I think OB’s have always practiced pretty defensive medicine. How has it changed? I’m sure it’s more expensive now than it was. I do some medical malpractice expert testifying occasionally, an expert review. Some things are justifiable, then there are things that were not done properly, and most of the time it is just a bad outcome that couldn’t have been avoided.
I don’t know if it’s changed all that much. You document to make sure that your thoughts and your care plan are kind of memorialized. So that 10 years later, if you’re being sued, and you have no recollection of what happened on that day, you do have a record. That’s the only record that you can go by, that you can testify to as to what’s written down. I think we’re all pretty much trained to be careful with that.

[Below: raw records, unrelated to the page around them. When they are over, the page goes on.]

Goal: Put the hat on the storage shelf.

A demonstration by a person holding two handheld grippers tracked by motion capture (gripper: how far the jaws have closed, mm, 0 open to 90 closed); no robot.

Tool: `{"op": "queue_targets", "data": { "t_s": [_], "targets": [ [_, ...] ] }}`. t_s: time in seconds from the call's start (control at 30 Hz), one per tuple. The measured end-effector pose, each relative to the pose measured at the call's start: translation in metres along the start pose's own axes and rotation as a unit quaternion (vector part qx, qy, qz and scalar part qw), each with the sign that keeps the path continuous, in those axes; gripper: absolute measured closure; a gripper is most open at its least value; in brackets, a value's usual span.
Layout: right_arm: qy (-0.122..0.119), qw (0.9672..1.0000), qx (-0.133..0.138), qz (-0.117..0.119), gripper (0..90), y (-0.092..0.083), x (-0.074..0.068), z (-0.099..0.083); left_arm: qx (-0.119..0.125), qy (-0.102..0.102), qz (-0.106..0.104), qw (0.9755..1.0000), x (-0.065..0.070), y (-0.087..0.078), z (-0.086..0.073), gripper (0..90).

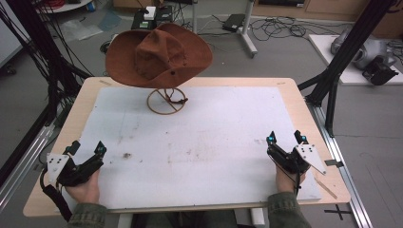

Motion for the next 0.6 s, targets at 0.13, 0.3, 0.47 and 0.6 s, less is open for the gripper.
{"op": "queue_targets", "data": {
  "t_s": [0.13, 0.3, 0.47, 0.6],
  "targets": [
    [-0.004, 1.0000, -0.005, 0.003, 12.2, 0.0018, -0.0015, -0.0034, -0.002, 0.000, -0.001, 1.0000, 0.0001, 0.0008, -0.0011, 14.5],
    [0.000, 1.0000, -0.008, 0.005, 12.2, 0.0033, -0.0018, -0.0049, -0.005, 0.001, -0.003, 1.0000, 0.0011, 0.0015, -0.0021, 14.5],
    [0.004, 1.0000, -0.008, 0.003, 12.2, 0.0060, 0.0012, -0.0061, -0.009, 0.003, -0.008, 0.9999, 0.0037, 0.0045, -0.0043, 14.5],
    [0.006, 0.9999, -0.010, 0.006, 12.2, 0.0073, 0.0005, -0.0075, -0.012, 0.009, -0.016, 0.9998, 0.0098, 0.0060, -0.0058, 14.5]
  ]
}}
Point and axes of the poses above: each handheld gripper's, and its own axes: y roughly forward along the jaws, z roughly out of its top, x roughly to its right, the point moved 10 cm from there along y, roughly forward along the jaws, and after that the axes turned 8 degrees about -y, right-handed, at the moved point
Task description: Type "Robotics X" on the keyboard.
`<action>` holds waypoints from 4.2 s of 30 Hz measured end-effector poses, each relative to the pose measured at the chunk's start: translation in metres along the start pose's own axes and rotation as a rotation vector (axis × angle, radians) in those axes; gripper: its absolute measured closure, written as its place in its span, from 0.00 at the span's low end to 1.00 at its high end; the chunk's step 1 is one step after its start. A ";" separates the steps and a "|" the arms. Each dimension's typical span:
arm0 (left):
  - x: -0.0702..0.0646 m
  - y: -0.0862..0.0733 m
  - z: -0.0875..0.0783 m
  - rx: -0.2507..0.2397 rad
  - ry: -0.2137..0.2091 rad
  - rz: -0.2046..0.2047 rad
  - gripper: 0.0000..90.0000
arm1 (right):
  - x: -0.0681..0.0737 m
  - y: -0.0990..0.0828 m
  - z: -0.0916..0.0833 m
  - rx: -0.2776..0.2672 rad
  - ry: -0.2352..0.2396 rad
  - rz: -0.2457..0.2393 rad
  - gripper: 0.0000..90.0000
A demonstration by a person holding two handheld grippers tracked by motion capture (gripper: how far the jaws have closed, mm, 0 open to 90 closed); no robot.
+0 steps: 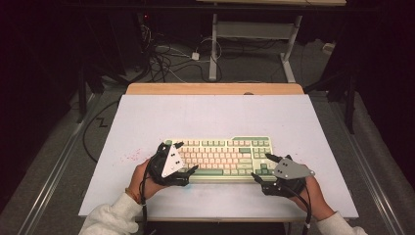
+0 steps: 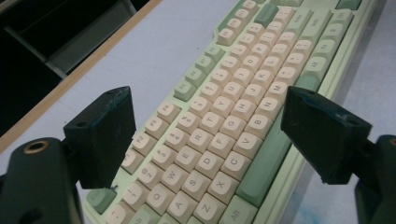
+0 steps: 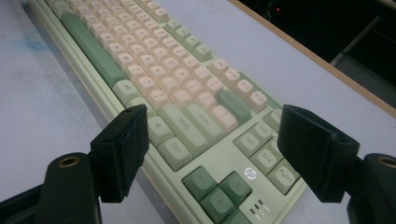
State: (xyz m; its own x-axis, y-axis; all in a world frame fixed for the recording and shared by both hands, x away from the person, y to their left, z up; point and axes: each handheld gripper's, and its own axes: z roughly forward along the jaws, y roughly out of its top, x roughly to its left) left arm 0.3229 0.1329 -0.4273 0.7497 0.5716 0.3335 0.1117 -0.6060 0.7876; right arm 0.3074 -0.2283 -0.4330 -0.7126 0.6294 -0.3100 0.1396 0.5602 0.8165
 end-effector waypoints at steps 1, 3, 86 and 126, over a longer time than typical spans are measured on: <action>0.001 0.000 -0.001 0.000 0.004 0.000 0.19 | 0.000 0.000 0.000 -0.002 0.004 0.002 0.28; 0.001 -0.001 -0.003 -0.002 0.011 -0.001 0.19 | 0.000 0.000 -0.001 -0.005 0.004 -0.002 0.27; 0.019 -0.041 -0.037 0.097 0.035 -0.154 0.61 | -0.007 0.005 0.061 0.188 0.146 -0.005 1.00; 0.021 -0.009 0.025 0.251 -0.158 -0.149 0.97 | -0.003 0.005 0.060 0.187 0.124 -0.013 1.00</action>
State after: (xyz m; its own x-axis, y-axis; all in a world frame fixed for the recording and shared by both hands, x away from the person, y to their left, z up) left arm 0.3540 0.1365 -0.4407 0.8029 0.5829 0.1244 0.3698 -0.6509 0.6630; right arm 0.3516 -0.1955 -0.4572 -0.7926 0.5567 -0.2486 0.2464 0.6654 0.7046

When prior authorization didn’t exist
JP
Another topic: What percentage of your time now is spent on prior authorization? And what’s your experience with that been over the last 30 years?
Dr. X
Thirty years ago, there was no such thing. If you prescribed it, the insurance company paid for it.
It’s been progressively getting worse and worse. With my patients, I don’t prescribe a lot of things that require prior authorizations. I don’t prescribe intense biologics or chemotherapeutic agents. But sometimes I’ll have to do a prior auth. When I say I do it, my staff will do it. But that costs money, because there are people that I need to employ to do stupid work. And that has increased.
When I’m giving a medication, that this is the only medication that treats disease X, and they want prior auth — and they want to know if I’ve tried other things. Or they’ll ask me if I’ve done an ultrasound before I’ve done an MRI, when it’s not appropriate, and it’s like, OK, I’ll do an ultrasound, but it’s your money. It’s a waste, but OK.
That kind of stuff has changed where, it seems like the insurance companies have really interjected themselves into the care of the patient, which is just not good for anybody.
There is another thing they do to curtail payments. We had UnitedHealthcare do this to us, maybe a year and a half ago or so. This happened with all OB patients that had transferred to our practice mid-pregnancy. They transfer to the practice, they deliver with us, we submit our global bill, and they won’t pay it and they want all of the records. And they kept doing this.
So for a while, we said we weren’t going to accept transfers anymore because they were doing this. Half of the time, they were just denying these payments for no reason. Only when we filed a grievance with the department of insurance regulation did all of a sudden, miraculously, they start to pay those bills. It’s B.S., you know?
Payments: Insurance, doctor, patient?
JP
So when you bill, do you have a global bill that includes prenatal care and delivery?
Dr. X
The way that works is you charge $4,000 for prenatal care and labor and delivery. Say the patient is expected to pay 20% of the bill, the insurance picks up 80%. Contractually, you can’t collect that 20% until you bill the insurance company. And so there’s no installments and you hope that they pay their bill.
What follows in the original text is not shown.